We will add language to the beginning of the survey stressing the importance of responding “don’t know” or “prefer not to say” rather than giving an inaccurate answer. This has shown to help avoid a ceiling effect of participants answering every item that is typical when using online, voluntary, non-probability panels (de Leeuw et al., 2015; Joinson et al., 2008; Kaplan & Edgar, 2018). We will also note that each question is voluntary so that participants are aware they can skip items (Betts, 2016). This mirrors what actual interviewers say to survey respondents in BLS surveys.

As mentioned, we will include a range of survey items that real BLS household respondents might encounter across various surveys, including the CPS and its supplements, CE, the American Time Use Survey (ATUS) and its supplements, and the ACS, which shares many of the same items as the CPS. We expect to get a wider distribution of answers by including these questions, and therefore more power to detect any potential differences in response unit and item rates across items. In doing so, this will more closely approximate the actual length of BLS surveys.

One month after completing the first survey (chosen because the CPS is also a monthly survey), participants will receive a notification via Mechanical Turk inviting them to participate in a follow-up survey (see Attachment D for the full text of the invitation). We will ask participants what they recall about the first survey they completed and how burdensome they recalled it to be. We will also then be able to assess the impact of burden on data quality metrics, including reporting, response rates to the follow-up survey, nonresponse bias, and memory bias for experienced versus recalled burden.

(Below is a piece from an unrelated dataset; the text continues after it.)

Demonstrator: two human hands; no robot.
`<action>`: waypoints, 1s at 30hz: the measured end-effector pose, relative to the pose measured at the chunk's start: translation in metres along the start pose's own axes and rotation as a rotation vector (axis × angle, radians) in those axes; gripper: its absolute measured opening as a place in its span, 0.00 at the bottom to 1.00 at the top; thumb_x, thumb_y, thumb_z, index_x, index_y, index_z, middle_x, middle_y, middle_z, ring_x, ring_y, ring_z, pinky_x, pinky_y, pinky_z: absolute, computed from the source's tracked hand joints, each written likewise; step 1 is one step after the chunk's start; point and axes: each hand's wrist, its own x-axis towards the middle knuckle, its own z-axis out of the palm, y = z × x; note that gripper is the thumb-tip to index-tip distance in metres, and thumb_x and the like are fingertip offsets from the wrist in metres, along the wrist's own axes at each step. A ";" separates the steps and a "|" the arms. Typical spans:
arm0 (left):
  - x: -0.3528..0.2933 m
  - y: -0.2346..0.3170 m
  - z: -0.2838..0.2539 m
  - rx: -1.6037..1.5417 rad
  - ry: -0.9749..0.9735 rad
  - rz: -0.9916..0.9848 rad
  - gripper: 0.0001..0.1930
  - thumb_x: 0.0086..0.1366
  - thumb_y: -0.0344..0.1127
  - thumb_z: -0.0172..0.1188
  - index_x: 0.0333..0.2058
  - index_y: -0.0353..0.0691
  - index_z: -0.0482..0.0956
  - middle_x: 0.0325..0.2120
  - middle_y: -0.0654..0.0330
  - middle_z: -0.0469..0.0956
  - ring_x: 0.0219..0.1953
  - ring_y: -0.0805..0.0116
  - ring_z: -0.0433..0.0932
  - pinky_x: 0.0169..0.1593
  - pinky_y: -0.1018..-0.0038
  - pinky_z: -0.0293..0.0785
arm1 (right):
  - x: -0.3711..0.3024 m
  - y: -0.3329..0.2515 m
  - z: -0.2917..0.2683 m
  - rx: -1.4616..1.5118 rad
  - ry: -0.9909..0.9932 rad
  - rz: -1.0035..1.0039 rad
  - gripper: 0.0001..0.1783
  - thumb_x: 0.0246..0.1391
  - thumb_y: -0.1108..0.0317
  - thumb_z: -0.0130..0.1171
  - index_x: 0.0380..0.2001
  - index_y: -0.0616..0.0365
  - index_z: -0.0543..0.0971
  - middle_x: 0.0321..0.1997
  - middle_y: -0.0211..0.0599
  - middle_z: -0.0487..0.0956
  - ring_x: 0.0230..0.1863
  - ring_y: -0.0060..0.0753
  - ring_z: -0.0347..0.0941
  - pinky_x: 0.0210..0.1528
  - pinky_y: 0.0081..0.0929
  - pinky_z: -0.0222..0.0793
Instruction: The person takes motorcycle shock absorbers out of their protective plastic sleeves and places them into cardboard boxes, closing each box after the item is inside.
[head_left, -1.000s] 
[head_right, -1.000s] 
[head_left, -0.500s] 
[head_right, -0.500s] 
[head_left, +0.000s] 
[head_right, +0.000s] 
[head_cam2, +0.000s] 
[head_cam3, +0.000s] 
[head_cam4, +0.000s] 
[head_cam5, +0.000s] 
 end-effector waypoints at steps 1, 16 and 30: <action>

The following experimental conditions will be embedded within the survey:

  • Low burden condition: participants will receive a vignette in the form of an advance letter to participate in a federal survey. The letter will state that they have been randomly selected to participate in the survey, they will receive one mailing notifying them of the survey, the survey will be conducted on the phone, it will take ten minutes to complete, and they will only participate one time. This resembles what one-time surveys like the ATUS currently do. See Attachment E for the full text of the Low burden condition advance letter.

  • High burden condition: participants will receive a vignette in the form of an advance letter to participate in a federal survey. The letter will state that they have been randomly selected to participate in the survey, they will receive five mailings notifying and reminding them to complete the survey, it will be conducted in person with an interviewer in their household, it will take forty minutes to complete each interview, and they will be asked to complete the survey every month for 8 months. This resembles what surveys such as the CPS, ACS, and CE currently do. See Attachment F for the full text of the High burden condition.

  • During Survey 1, participants will be randomly assigned to read either the low or high burden advance letter, at Survey 2, they will be assigned to read the other advance letter. This design will allow us to assess individual variability in level of subjective burden within participants, as well as any potential order effects in subjective burden based on answering a high burden survey first vs. a low burden survey first, as there is mixed evidence in the survey methods literature regarding whether answering a complex, multi-wave survey affects burden outcomes or not (e.g., Rodhouse et al., 2018; McCarthy et al., 2006; Sinibaldi & Karlsson, 2016).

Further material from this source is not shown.